TASK PROMPT: Beneath this line are the data; copy exactly the part of them that opens with the line containing "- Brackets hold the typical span" and closes with the line containing "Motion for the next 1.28", and only that part.

--*--

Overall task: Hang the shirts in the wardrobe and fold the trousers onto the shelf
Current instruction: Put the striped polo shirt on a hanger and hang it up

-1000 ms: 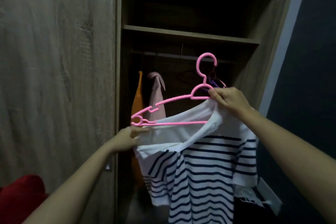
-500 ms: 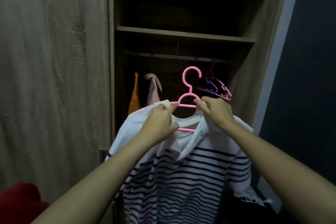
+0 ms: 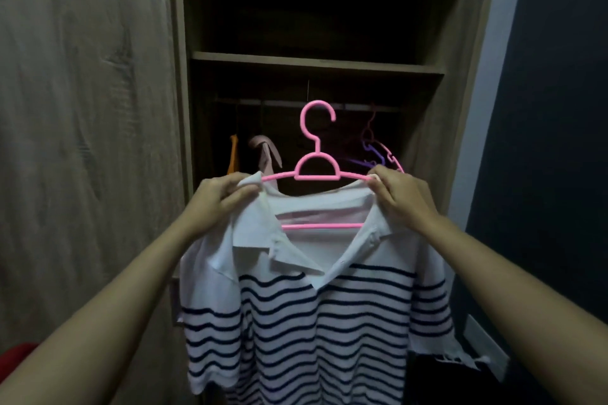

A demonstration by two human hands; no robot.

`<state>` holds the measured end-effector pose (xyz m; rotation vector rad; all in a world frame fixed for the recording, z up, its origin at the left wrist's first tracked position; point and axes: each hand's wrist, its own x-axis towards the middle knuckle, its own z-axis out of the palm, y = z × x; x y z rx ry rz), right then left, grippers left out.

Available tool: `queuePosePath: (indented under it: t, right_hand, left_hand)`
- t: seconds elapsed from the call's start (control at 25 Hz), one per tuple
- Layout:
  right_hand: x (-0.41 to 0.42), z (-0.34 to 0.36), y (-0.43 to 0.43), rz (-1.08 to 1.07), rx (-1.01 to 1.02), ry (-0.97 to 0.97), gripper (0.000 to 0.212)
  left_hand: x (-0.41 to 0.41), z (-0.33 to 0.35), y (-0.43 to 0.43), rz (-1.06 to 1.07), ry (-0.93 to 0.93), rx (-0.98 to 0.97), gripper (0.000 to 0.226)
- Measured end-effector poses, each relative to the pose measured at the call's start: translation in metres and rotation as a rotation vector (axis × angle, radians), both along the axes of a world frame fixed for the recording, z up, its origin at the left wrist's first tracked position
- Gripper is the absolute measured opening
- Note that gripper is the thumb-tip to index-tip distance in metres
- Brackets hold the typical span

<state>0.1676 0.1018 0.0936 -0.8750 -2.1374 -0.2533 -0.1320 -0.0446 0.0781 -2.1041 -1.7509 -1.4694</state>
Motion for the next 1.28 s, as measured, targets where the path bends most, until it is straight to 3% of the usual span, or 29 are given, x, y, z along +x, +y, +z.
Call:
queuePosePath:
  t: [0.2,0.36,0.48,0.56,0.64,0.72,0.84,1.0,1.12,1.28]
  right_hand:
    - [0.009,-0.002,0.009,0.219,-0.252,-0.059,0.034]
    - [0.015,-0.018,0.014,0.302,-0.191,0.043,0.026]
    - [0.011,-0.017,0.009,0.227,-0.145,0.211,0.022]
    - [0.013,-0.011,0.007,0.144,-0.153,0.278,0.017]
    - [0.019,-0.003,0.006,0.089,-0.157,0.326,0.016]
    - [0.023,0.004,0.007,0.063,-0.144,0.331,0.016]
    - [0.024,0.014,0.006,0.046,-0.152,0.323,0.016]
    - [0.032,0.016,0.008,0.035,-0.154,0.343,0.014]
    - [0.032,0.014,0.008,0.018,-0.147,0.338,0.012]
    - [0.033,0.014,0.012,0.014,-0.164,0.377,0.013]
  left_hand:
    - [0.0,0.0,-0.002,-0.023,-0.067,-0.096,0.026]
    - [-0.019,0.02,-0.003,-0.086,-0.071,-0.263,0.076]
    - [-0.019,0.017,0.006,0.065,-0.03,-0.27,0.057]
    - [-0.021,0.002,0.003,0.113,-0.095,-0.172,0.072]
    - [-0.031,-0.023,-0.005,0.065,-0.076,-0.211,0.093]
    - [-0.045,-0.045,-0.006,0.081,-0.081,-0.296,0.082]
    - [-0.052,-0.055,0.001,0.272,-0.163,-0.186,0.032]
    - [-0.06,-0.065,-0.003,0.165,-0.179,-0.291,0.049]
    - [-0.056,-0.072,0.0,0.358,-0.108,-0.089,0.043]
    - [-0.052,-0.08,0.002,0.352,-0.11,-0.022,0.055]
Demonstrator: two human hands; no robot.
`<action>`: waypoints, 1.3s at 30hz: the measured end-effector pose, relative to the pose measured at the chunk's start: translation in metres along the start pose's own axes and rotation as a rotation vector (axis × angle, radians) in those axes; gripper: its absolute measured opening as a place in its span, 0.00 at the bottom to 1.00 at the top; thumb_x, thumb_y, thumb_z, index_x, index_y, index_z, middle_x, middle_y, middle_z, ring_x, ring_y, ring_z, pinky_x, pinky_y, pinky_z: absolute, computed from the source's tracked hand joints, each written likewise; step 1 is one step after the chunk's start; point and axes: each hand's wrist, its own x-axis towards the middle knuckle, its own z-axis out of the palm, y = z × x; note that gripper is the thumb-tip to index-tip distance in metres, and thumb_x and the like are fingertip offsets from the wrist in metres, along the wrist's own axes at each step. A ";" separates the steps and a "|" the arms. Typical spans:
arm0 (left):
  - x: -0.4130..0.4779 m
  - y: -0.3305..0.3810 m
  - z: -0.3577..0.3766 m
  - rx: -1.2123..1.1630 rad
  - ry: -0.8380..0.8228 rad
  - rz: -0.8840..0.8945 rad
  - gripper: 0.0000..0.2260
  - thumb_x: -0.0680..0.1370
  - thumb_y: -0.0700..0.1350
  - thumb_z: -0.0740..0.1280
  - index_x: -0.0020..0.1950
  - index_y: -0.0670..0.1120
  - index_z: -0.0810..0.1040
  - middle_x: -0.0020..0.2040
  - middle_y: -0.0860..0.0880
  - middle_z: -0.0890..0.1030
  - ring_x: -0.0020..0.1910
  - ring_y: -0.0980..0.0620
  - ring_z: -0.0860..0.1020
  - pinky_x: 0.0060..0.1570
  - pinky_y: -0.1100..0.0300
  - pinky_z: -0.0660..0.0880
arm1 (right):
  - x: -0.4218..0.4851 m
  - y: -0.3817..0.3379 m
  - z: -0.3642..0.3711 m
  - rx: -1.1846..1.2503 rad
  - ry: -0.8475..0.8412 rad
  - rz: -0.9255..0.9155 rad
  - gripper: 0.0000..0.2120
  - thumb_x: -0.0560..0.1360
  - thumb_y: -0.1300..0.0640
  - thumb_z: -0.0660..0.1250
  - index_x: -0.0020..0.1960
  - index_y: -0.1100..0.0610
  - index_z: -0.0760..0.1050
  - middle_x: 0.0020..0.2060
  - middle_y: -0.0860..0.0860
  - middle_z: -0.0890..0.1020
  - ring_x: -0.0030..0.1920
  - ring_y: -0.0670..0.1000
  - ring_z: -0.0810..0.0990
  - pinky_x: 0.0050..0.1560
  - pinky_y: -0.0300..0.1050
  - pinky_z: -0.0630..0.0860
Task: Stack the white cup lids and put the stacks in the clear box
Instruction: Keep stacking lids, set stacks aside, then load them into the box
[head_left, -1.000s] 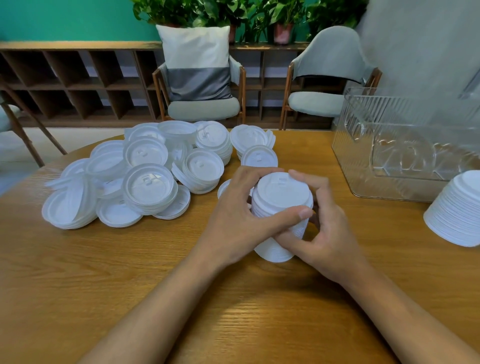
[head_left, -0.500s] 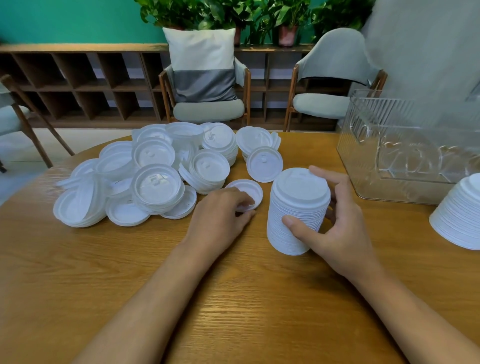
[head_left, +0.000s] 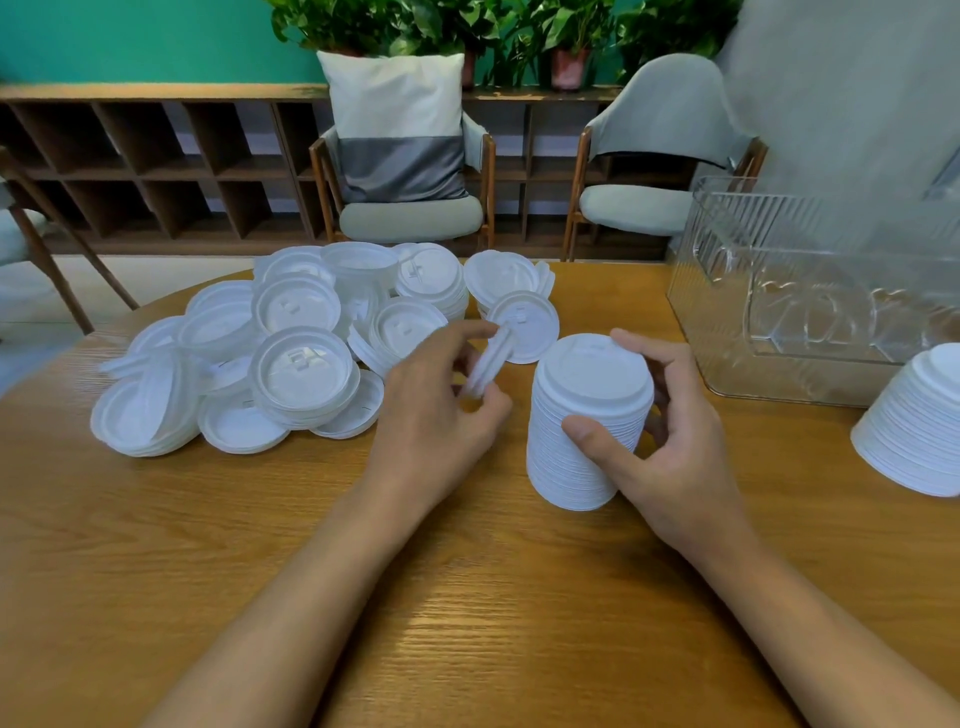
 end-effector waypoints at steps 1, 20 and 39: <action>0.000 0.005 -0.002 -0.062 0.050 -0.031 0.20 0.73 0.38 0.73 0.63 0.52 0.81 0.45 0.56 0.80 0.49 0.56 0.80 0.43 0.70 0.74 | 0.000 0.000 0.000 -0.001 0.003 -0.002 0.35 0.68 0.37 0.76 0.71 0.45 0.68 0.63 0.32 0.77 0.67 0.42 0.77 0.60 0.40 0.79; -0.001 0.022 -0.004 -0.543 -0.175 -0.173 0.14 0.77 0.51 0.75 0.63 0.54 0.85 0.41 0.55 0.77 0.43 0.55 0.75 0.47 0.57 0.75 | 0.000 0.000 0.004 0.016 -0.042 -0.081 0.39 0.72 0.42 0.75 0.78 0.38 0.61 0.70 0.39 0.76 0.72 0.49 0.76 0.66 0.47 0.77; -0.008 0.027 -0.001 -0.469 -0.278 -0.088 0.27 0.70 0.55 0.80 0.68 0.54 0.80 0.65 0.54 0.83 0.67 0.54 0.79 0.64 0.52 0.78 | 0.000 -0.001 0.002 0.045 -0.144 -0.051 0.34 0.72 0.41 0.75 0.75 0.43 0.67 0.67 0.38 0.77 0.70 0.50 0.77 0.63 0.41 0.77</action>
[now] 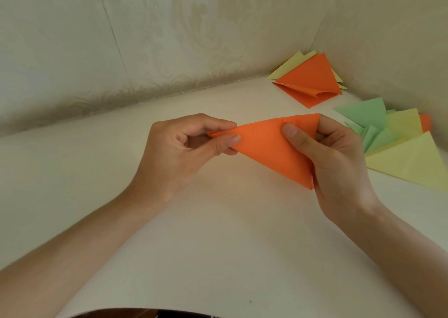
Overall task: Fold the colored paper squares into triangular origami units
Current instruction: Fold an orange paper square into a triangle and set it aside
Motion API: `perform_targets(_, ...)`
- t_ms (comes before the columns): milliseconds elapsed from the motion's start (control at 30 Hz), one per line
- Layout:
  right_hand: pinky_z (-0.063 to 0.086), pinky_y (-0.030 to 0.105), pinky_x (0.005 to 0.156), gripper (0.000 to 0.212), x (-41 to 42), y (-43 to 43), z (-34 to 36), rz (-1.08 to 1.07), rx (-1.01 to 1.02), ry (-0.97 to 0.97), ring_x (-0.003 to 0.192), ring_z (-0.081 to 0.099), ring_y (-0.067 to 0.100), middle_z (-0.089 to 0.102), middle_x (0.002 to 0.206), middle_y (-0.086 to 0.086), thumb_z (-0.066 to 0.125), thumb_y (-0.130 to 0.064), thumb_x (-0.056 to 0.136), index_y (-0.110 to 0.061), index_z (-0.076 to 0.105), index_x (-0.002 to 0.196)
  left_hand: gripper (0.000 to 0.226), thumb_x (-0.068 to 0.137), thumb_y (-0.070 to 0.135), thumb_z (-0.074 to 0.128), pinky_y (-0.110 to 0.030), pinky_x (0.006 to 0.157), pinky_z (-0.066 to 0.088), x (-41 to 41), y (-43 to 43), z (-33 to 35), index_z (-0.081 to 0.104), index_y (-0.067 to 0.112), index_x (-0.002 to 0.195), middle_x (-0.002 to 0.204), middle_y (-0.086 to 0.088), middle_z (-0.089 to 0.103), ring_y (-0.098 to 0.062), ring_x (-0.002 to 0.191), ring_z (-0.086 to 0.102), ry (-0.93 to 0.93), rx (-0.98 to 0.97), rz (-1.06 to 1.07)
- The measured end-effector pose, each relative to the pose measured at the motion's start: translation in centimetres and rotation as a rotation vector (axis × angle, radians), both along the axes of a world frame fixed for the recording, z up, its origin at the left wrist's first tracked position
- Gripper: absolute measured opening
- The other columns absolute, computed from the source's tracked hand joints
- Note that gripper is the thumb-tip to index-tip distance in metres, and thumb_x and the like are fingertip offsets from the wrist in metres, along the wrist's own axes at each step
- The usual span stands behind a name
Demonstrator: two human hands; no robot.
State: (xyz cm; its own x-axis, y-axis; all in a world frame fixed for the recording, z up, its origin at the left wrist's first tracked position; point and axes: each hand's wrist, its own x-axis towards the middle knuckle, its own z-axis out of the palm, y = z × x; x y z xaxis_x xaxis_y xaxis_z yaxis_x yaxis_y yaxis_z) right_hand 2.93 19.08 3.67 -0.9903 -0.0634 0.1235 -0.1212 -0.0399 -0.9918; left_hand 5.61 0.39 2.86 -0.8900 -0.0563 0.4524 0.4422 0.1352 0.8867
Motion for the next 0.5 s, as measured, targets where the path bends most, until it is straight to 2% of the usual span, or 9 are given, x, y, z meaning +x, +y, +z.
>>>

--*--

ANSWER AREA:
- Brackets hold the typical span

<state>0.1676 0.1018 0.0936 -0.8750 -2.1374 -0.2533 -0.1320 -0.0446 0.0781 -2.1041 -1.7509 -1.4694</state>
Motion for the next 1.28 s, as measured, targets where the path bends most, until it is straight to 3% of the usual span, or 29 are given, x, y, z along +x, +y, +z.

This is the complete output for the exercise.